Mowen discusses the future of Apache Flink regarding its core capabilities of stream computing and improving the processing standards of the entire industry.

By Cai Fangfang

Interviewee: Wang Feng (Mowen)

There is a description of Apache Flink on Wikipedia. "Flink does not provide its own data storage system but provides data-source and sink connectors to systems, such as Amazon Kinesis, Apache Kafka, Alluxio, HDFS, Apache Cassandra, and Elasticsearch." Soon, the first half of this sentence may no longer be applicable.

At the beginning of 2021, in the annual technology trend outlook by the InfoQ editorial department, the big data we mentioned will accelerate to embrace the new direction of convergence (or integration). It aims to reduce the technical complexity and cost of big data analysis while meeting higher requirements for performance and ease of use. The popular stream processing engine Apache Flink (Flink) is taking another step along with this trend today.

The Flink Forward Asia 2021 meeting was held online on the morning of January 8, 2022. This is the fourth year Flink Forward Asia (FFA) was held in China, and the seventh year Flink has become the top project of the Apache Software Foundation. With the development and deepening of the real-time trend, Flink has become the leading role and factual standard of stream processing. Looking back on its evolution, on the one hand, Flink continues to optimize its core capabilities of stream computing and improve the processing standards of the entire industry. On the other hand, it promotes architecture transformation and application scenarios along with the idea of integration of stream and batch. However, Flink also needs a breakthrough for its long-term development.

During the keynote speech of Flink Forward Asia 2021, Wang Feng (Mowen), the founder of the Apache Flink Chinese community and the head of Alibaba's open-source big data platform, highlighted the latest progress in the evolution and implementation of Flink's integrated stream and batch architecture. He proposed the next development direction of Flink-Streaming Warehouse (Streamhouse). As the title of the keynote speech Flink Next, Beyond Stream Processing said, Flink will move from Stream Processing to Streaming Warehouse to cover larger scenarios and help developers solve more problems. The Flink community needs to expand data storage suitable for the integration of stream and batch to achieve the goal of streaming data warehouses. This is an innovation in technology in 2021. Community-related work started in October 2021, and this will be the key direction in the coming year.

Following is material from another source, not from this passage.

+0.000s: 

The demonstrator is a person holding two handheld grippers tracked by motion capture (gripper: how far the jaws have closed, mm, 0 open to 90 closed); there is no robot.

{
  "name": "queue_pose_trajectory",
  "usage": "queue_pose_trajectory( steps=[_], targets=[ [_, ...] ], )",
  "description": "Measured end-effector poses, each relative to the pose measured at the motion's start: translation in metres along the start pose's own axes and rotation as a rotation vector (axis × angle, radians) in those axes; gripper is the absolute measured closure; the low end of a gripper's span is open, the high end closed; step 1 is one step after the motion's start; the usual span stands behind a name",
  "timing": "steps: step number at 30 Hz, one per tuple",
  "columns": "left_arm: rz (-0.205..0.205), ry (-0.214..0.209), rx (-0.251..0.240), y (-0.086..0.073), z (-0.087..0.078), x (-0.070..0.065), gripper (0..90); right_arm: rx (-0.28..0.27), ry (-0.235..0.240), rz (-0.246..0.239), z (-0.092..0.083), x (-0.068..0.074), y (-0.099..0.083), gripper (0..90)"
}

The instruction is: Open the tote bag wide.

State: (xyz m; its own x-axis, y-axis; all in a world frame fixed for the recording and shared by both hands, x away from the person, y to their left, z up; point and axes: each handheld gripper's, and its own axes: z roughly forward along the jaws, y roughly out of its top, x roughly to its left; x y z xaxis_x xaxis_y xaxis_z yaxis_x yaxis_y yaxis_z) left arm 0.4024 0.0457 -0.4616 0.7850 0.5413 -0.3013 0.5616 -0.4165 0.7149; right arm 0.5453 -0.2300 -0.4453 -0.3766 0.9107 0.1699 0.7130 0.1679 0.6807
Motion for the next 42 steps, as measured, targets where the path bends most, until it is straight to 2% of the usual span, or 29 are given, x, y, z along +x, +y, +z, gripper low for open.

How can we understand the streaming data warehouse? What problems does it solve with the existing data architecture? Why does Flink choose this direction? What will be the implementation path of a streaming data warehouse? With these questions in mind, InfoQ has an exclusive interview with Mowen to help understand the thinking path behind the streaming data warehouse.

In recent years, Flink has always emphasized the integration of stream and batch, which means using the same set of APIs and development paradigms to implement stream computing and batch computing of big data, thus ensuring the consistency of processing and results. Mowen said the integration of stream and batch is more of a technical concept and capability. It does not solve any problems of users. Only after it is applied to actual business scenarios can it reflect the value of development efficiency and operational efficiency. However, the streaming data warehouse can be understood as the overall thinking of the landing solution.

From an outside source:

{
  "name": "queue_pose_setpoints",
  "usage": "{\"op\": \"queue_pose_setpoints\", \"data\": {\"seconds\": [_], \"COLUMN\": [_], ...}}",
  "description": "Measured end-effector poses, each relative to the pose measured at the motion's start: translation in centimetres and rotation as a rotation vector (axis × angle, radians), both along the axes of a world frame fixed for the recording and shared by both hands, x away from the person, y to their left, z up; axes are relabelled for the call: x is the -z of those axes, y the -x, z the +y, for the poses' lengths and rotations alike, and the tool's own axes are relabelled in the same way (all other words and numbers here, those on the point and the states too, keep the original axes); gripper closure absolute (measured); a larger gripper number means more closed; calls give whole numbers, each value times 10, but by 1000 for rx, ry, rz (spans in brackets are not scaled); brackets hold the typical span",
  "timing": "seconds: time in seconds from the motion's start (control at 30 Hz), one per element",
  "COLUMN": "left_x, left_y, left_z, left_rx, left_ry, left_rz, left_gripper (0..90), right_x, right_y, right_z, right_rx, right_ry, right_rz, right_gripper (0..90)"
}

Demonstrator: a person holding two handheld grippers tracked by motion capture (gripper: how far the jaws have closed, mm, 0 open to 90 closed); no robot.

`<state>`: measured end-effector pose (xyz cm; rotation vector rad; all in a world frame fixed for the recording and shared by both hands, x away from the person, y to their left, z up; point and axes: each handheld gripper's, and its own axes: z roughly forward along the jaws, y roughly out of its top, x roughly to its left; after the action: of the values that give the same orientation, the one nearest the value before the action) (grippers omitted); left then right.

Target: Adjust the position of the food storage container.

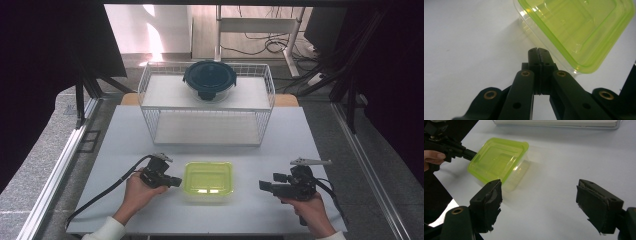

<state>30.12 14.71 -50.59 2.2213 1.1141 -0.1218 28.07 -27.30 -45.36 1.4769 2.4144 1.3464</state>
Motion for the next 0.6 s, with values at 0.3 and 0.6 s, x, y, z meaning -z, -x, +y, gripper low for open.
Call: {"op": "queue_pose_setpoints", "data": {"seconds": [0.3,0.6], "left_x": [3,-10], "left_y": [-5,0], "left_z": [-7,4], "left_rx": [-3,-28], "left_ry": [11,-38], "left_rz": [12,-77], "left_gripper": [900,900], "right_x": [0,1], "right_y": [0,0], "right_z": [0,4], "right_rx": [-2,-15], "right_ry": [4,-6], "right_rz": [0,6], "right_gripper": [204,204]}}
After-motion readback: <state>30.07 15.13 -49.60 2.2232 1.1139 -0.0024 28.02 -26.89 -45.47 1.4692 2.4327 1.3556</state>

Two Application Scenarios of Stream-Batch Integration

At FFA 2020, we saw the application of streaming and batch integration in Tmall Double 11. It was the first time Alibaba applied the stream-batch integration in the core data business. Now, one year has passed, and Flink has made new progress in both the evolution and application of technical architecture.

Flink's stream-batch integration API and architecture transformation have been completed at the level of technical evolution. Based on the original stream-batch integration SQL, DataStream and DataSet have been further integrated to realize a complete Java semantic-level stream-batch integration API. At the architecture level, a set of codes can undertake stream storage and batch storage at the same time.

In Flink 1.14 (released in October 2021), it is possible to support the mixed use of bounded and unbounded streams in the same application. Flink supports checkpoints for partially running and ending applications. (Some operators have been processed to the end of the bounded input data stream.) In addition, Flink triggers a final checkpoint when processing to the end of a bounded data stream to ensure that all computing results are submitted to the sink.

The batch execution mode supports the combination of DataStream API and SQL/Table API in the same application. Previously, only DataStream API or SQL/Table API were supported.

In addition, Flink has updated the unified source and sink APIs and started to integrate the connector ecosystem around unified APIs. The new hybrid source can transition between multiple storage systems to enable operations, such as reading old data from Amazon S3 and switching to Apache Kafka.

There are two important application scenarios at the application level:

The first one is a full and incremental data integration based on Flink CDC.

Data synchronization between Data Integration and different data sources is needed for many teams. However, traditional solutions are complex and not time-sensitive. Traditional data integration solutions usually use two sets of technology stacks for offline Data Integration and real-time Data Integration, which involve many data synchronization tools, such as Sqoop and DataX. These tools can only do full or incremental tasks. Developers need to control the switching of full and incremental tasks, which is complicated to cooperate with.

Based on the stream-batch integration capability and Flink CDC, one SQL statement can synchronize historical data and then automatically resume uploading incremental data to realize one-stop data integration. Flink can switch between batches and streams and ensure data consistency without user judgment and intervention.

As an independent open-source project, Flink CDC Connectors has maintained a high-speed development since it was open-source in July 2021, with an average of one version every two months. Flink CDC has been updated to version 2.1. Many mainstream databases have been adapted, such as MySQL, PostgreSQL, MongoDB, and Oracle. More databases are also in connection, such as TiDB and DB2. More enterprises are using Flink CDC in their business scenarios. XTransfer, which InfoQ interviewed recently, is one of them.

The second application scenario is the core data warehouse scenario of big data.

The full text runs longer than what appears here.